# WHAT YOU WILL DO:
Please write out the complete listing that follows, exactly as it reads.
== Segment start ==
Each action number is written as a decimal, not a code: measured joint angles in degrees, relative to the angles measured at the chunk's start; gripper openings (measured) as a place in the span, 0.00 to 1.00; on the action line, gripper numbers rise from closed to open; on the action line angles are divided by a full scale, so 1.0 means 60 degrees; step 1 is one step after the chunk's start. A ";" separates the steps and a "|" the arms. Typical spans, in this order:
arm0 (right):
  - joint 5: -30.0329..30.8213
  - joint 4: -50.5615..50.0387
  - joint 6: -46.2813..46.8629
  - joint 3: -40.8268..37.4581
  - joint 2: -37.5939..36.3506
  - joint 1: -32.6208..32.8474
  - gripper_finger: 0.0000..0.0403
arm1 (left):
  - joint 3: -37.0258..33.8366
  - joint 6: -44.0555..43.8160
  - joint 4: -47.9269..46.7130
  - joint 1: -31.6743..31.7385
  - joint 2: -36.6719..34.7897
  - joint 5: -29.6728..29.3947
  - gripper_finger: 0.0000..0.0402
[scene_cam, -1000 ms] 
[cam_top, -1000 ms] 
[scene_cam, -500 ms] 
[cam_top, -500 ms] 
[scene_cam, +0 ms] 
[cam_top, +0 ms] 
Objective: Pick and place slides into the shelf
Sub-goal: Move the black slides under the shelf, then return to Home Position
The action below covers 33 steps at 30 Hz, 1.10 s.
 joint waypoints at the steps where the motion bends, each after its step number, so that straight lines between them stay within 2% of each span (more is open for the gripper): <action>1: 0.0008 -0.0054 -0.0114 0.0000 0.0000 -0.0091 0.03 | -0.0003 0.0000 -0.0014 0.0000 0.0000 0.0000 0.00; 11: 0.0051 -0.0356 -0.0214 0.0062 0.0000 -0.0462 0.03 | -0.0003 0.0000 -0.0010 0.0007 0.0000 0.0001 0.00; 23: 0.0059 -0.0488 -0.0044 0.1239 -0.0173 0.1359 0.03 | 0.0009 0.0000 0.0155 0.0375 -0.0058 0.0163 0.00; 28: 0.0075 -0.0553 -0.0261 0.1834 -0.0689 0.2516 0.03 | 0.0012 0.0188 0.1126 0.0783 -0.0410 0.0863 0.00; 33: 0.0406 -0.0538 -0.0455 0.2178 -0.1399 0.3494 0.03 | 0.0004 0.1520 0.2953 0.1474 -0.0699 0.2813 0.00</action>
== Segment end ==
# ANSWER TO THE PROBLEM:
Each action number is written as a decimal, not a code: measured joint angles in degrees, relative to the angles measured at the chunk's start; gripper openings (measured) as a place in the span, 0.00 to 1.00; on the action line, gripper numbers rise from closed to open; on the action line angles are divided by a full scale, so 1.0 means 60 degrees; step 1 is one step after the chunk's start. A ";" separates the steps and a "|" the arms. Typical spans, in this order:
arm0 (right):
  - joint 5: -30.0329..30.8213
  - joint 4: -50.5615..50.0387
  - joint 6: -46.2813..46.8629
  - joint 3: -40.8268..37.4581
  - joint 2: -37.5939..36.3506
  - joint 1: -32.6208..32.8474
  - gripper_finger: 0.0000..0.0403
arm1 (left):
  - joint 3: -37.0258..33.8366
  - joint 6: -44.0555..43.8160
  - joint 4: -47.9269..46.7130
  - joint 1: -31.6743..31.7385
  - joint 2: -36.6719..34.7897
  - joint 5: -29.6728..29.3947
  - gripper_finger: 0.0000..0.0402
[scene_cam, -1000 ms] 
[cam_top, -1000 ms] 
[scene_cam, -500 ms] 
[cam_top, -500 ms] 
[scene_cam, +0 ms] 
[cam_top, +0 ms] 
Objective: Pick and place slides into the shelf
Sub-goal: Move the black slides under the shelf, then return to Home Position
The action below covers 33 steps at 30 Hz, 1.10 s.
 joint waypoints at the steps where the motion bends, each after its step number, so that straight lines between them stay within 2% of each span (more is open for the gripper): <action>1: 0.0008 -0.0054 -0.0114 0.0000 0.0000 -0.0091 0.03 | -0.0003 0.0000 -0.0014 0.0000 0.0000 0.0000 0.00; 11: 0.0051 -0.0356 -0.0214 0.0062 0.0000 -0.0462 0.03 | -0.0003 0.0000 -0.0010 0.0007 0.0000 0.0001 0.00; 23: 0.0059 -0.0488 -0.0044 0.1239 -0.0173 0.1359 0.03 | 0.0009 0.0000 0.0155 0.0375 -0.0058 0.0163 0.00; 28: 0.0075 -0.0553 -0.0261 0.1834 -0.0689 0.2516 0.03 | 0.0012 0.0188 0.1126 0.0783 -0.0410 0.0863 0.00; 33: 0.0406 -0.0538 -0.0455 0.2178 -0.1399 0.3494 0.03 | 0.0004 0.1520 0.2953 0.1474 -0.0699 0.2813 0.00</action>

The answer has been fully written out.